Stepping Out

LASC's 'Woods' dazzles with humor, inventiveness


Richard Mayer/Special to the Town Crier
Brigitte Losey plays Little Red Riding Hood and Steve Allhoff portrays Wolf in Los Altos Stage Company’s “Into the Woods.”

Stephen Sondheim and James Lapine’s Tony Award-winning musical “Into the Woods,” scheduled through Dec. 23 at Bus Barn Theater, reaches new heights of inventiveness thanks to the talents of Los Altos Stage Company.

Elements from classic children’s fairy tales like “Jack and the Beanstalk” are incorporated in the story. The dark tale is not necessarily child’s play, however, as it includes a curse (not the profane kind), a character’s going blind, death and other less lighthearted elements.

As The Narrator (and Los Altos Stage Company executive artistic director), Gary Landis helps explain the play’s features and concepts, to the point that eventually some of the characters stage a mini-revolt against how much of the plot he reveals.

Many performers, including Jack’s beloved cow Milky White (Caitie Clancey, who also portrays Sleeping Beauty), and their fascinating personality quirks are introduced near the edge of the stage before the curtain opens to reveal the woods and the semi-hidden expert musical performers behind them.

The performances are stellar.
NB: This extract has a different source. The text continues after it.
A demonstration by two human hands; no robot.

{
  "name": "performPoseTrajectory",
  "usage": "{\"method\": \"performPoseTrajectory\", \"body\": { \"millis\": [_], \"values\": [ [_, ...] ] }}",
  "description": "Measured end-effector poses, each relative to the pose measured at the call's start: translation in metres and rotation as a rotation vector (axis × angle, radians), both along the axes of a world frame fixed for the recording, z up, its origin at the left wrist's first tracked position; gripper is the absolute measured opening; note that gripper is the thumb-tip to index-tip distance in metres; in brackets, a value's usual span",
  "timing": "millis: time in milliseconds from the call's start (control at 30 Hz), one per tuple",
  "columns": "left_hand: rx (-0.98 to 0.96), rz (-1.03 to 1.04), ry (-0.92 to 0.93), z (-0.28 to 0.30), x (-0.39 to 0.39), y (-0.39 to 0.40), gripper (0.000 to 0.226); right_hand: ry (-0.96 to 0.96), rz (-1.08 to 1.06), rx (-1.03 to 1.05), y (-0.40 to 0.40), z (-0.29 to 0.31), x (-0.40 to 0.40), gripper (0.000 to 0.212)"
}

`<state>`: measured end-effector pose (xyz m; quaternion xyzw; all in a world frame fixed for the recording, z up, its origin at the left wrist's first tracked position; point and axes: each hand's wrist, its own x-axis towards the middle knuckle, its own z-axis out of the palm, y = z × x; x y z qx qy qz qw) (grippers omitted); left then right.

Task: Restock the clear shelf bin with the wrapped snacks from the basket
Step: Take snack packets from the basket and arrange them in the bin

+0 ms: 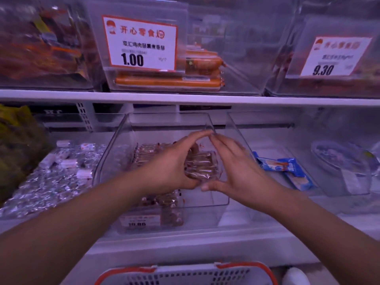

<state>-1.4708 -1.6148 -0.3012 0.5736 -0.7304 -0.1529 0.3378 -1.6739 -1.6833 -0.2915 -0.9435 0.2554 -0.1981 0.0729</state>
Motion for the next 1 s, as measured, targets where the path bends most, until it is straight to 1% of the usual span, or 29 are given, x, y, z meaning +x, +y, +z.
{"method": "performPoseTrajectory", "body": {
  "millis": [67,100,167,233,267,400,467,567,633,733,833,933,1000],
  "values": [
    [0.046,-0.003,0.076,-0.015,0.0,-0.009,0.095,-0.083,-0.056,0.029,0.002,-0.003,-0.014,0.107],
    [0.067,0.003,0.078,-0.022,0.0,-0.013,0.086,-0.163,-0.078,0.07,0.004,-0.006,-0.022,0.099],
    [0.113,0.033,0.015,-0.037,0.001,-0.021,0.074,-0.362,-0.126,0.119,0.011,-0.016,-0.041,0.074],
    [0.188,0.068,-0.137,-0.046,0.0,-0.028,0.075,-0.513,-0.164,0.12,0.019,-0.025,-0.055,0.055],
    [0.221,0.073,-0.232,-0.05,0.0,-0.031,0.078,-0.534,-0.169,0.107,0.022,-0.028,-0.058,0.051],
    [0.263,0.03,-0.668,-0.062,-0.004,-0.032,0.086,-0.53,-0.161,0.116,0.028,-0.037,-0.061,0.049],
    [0.345,-0.01,-0.79,-0.069,-0.004,-0.029,0.09,-0.531,-0.155,0.124,0.031,-0.038,-0.057,0.049],
    [0.498,-0.015,-0.813,-0.069,-0.005,-0.031,0.097,-0.507,-0.136,0.135,0.035,-0.042,-0.053,0.049],
    [0.525,-0.011,-0.834,-0.063,-0.008,-0.034,0.104,-0.477,-0.13,0.14,0.037,-0.043,-0.053,0.051],
    [0.427,-0.017,-0.824,-0.059,-0.015,-0.036,0.109,-0.472,-0.135,0.16,0.041,-0.045,-0.055,0.053],
    [0.322,-0.021,-0.831,-0.055,-0.017,-0.038,0.096,-0.514,-0.126,0.153,0.044,-0.046,-0.055,0.051],
    [0.327,-0.002,-0.855,-0.054,-0.018,-0.04,0.088,-0.573,-0.085,0.07,0.05,-0.049,-0.057,0.046],
    [0.333,0.013,-0.824,-0.054,-0.019,-0.039,0.091,-0.593,-0.044,0.011,0.057,-0.054,-0.061,0.042]
  ]
}}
Special mention should be made of experienced choreographer Jillian Toby-Cummings, who stepped in to take over the role of Cinderella marvelously in the opening-night preview performance with less than a day’s notice.

Steve Allhoff, who plays the Wolf as well as Cinderella’s Prince, has great dramatic style, as does the vivacious Juliet Green in her role as the Witch. David Mister and Dana Cordelia Morgan, as the Baker and his wife, handle their many lines with emotional aplomb. Stephen Kanaski and Judith Miller, as Jack and his mother, are a great comedic and dramatic duo. Brigitte Losey in her Little Red Riding Hood role, will remove any stereotype of demure blandness from people’s minds. The let-down (actually thrown) “hair” of Jordan Kersten as Rapunzel is a marvel. Lucinda (Samantha Ricci) and her two also pink-clad companions are among the characters who make great use of the opportunities presented by the detailed woods set.

Special effects of spells, thunder and lightning and risks of danger abound, as do humor and surprises. The magic beans that allegedly only a “dolt” would exchange a cow for, indeed defy description. It is later revealed that “the ends justify the beans.”

“Into the Woods” goes in unexpected directions. Why would someone need a shoe to have a child? You’ll find out. Concepts of giants in the sky, a hen’s golden egg, a harp that can play untouched and many more will keep audience members guessing.

Many more clever turns of phrases later, Cinderella provides a dramatic summarizing finish.

If you can handle the more mature thematic elements, this wildly inventive production of “Into the Woods” should entertain and fascinate.

Show are slated 8 p.m. Wednesdays through Saturdays and 2 p.m. Sundays, along with 3 p.m. Dec. 23, at Bus Barn Theater, 97 Hillview Ave. Tickets are $20-$38.